Mozilla explains January 2022 Firefox outage that blocked connections
On January 13, 2022, Firefox users around the world started reporting connection issues. The browser failed to connect to any site and users were reporting freezes and crashes.
Mozilla has posted a detailed technical explanation of the incident on the Mozilla hacks website on February 2, 2022.
The organization received reports of Firefox hanging during login attempts on January 13, 2022. At the time, it found that crash reports were increasing but did not have much information about the cause of the problem. .
Mozilla engineers discovered that a network request was causing crashes for Firefox users. Engineers have reviewed recent changes or updates but found none that could be causing the issue users are experiencing.
Mozilla suspected that the problem could have been caused by a recent “invisible” configuration change by one of the cloud providers it uses for load balancing. The organization uses the infrastructure of several providers for services such as incident reporting, telemetry, updating or certificate management.
The settings weren’t changed upon inspection, but engineers noticed that the telemetry service was serving HTTP/3 connections, which it hadn’t done before. HTTP/3 was disabled by Mozilla and users could finally use Firefox again to connect to services. The cloud provider’s HTTP/3 setting was configured with the value automatic.
Mozilla investigated the issue further after fixing the most pressing issue. All HTTP/3 connections go through the Necko network stack, but Rust components use a library called Viaduct to call Necko.
Necko checks if a header is present and if not, will add it. HTTP/3 relies on the header to determine request size. Necko checks are case sensitive. It happened then that the requests that transited by viaduct were automatically put in lowercase by the library; this meant that any overpass request that added a content-length header passed Necko but had issues with the HTTP/3 code.
The only Rust component that uses the network stack and adds a content-length header is the Firefox web browser’s Telemetry component. Mozilla notes that this is why disabling telemetry in Firefox solved the problem on the user side. Disabling HTTP/3 also solved it.
The problem would cause an infinite loop, which blocked further network communication because “all network requests go through a socket thread” according to Mozilla.
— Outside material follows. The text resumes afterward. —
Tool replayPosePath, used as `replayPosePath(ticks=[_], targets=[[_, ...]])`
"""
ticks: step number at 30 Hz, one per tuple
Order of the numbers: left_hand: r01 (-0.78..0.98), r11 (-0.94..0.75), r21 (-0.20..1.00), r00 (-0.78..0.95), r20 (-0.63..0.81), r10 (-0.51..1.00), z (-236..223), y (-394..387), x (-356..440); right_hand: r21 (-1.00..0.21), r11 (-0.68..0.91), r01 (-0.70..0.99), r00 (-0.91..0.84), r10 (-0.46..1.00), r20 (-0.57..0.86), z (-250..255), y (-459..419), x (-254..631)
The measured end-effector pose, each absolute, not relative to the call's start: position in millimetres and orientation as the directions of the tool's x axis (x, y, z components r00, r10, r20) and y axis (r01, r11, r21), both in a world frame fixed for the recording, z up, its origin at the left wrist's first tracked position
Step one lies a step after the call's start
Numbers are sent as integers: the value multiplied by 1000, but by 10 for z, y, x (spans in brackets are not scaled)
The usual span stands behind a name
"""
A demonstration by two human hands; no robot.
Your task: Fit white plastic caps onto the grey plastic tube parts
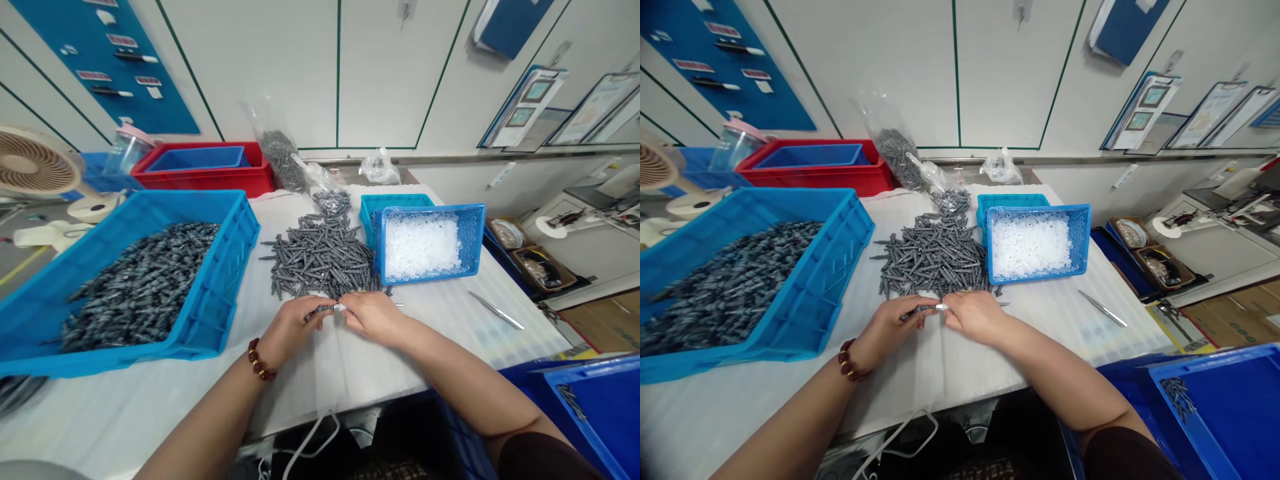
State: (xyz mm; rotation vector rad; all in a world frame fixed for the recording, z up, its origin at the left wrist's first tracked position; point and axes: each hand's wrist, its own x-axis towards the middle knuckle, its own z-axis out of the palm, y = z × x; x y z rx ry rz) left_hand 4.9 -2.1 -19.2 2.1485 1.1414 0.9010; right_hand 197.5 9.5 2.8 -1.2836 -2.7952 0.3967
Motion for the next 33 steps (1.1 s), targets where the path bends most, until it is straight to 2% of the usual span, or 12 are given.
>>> replayPosePath(ticks=[9, 15, 22, 25, 28, 30, 32, 33], targets=[[504, -528, 683, 395, 361, 845, -186, -22, 47, -241, 562, 791, -599, 791, -120, 28, 100, 1953], [488, -547, 680, 400, 383, 833, -175, -24, 59, -233, 546, 805, -576, 812, -88, 39, 90, 1951], [442, -523, 729, 398, 363, 842, -200, -21, 45, -213, 519, 828, -543, 837, -68, 10, 92, 1952], [411, -424, 807, 365, 281, 888, -167, -17, 33, -201, 474, 857, -497, 864, -79, 19, 102, 1952], [310, -147, 939, 238, 74, 969, -108, 12, -9, -220, 433, 874, -458, 886, -76, 47, 123, 1965], [193, 33, 981, 179, -68, 982, -71, 48, -65, -243, 435, 867, -461, 885, -62, 62, 135, 1976], [177, 68, 982, 161, -97, 982, -38, 84, -131, -270, 463, 844, -492, 870, -45, 62, 143, 1986], [248, 30, 968, 166, -73, 983, -21, 96, -161, -286, 483, 827, -513, 858, -34, 54, 146, 1992]])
Mozilla claims to have learned several lessons from this issue. It studies all load balancers and reviews their configurations to prevent future issues like this. The deployment of HTTP/3 at Google, which was the cloud provider in question, was not announced. Finally, Mozilla plans to run more system tests in the future with “different HTTP versions”.
Mozilla reacted quickly to the emergency situation and resolved it. This may have damaged reputation and some users may have switched to another browser in the process. Mozilla should consider whether it’s a good idea to rely on cloud infrastructure operated by its biggest rival in the browser space. Some Firefox users may also suggest that the organization examine the browser’s handling of requests to ensure that unnecessary requests, such as reporting telemetry or reporting crashes, will never block connections that the user will try to establish in the future.
Now you: what is your opinion of the incident?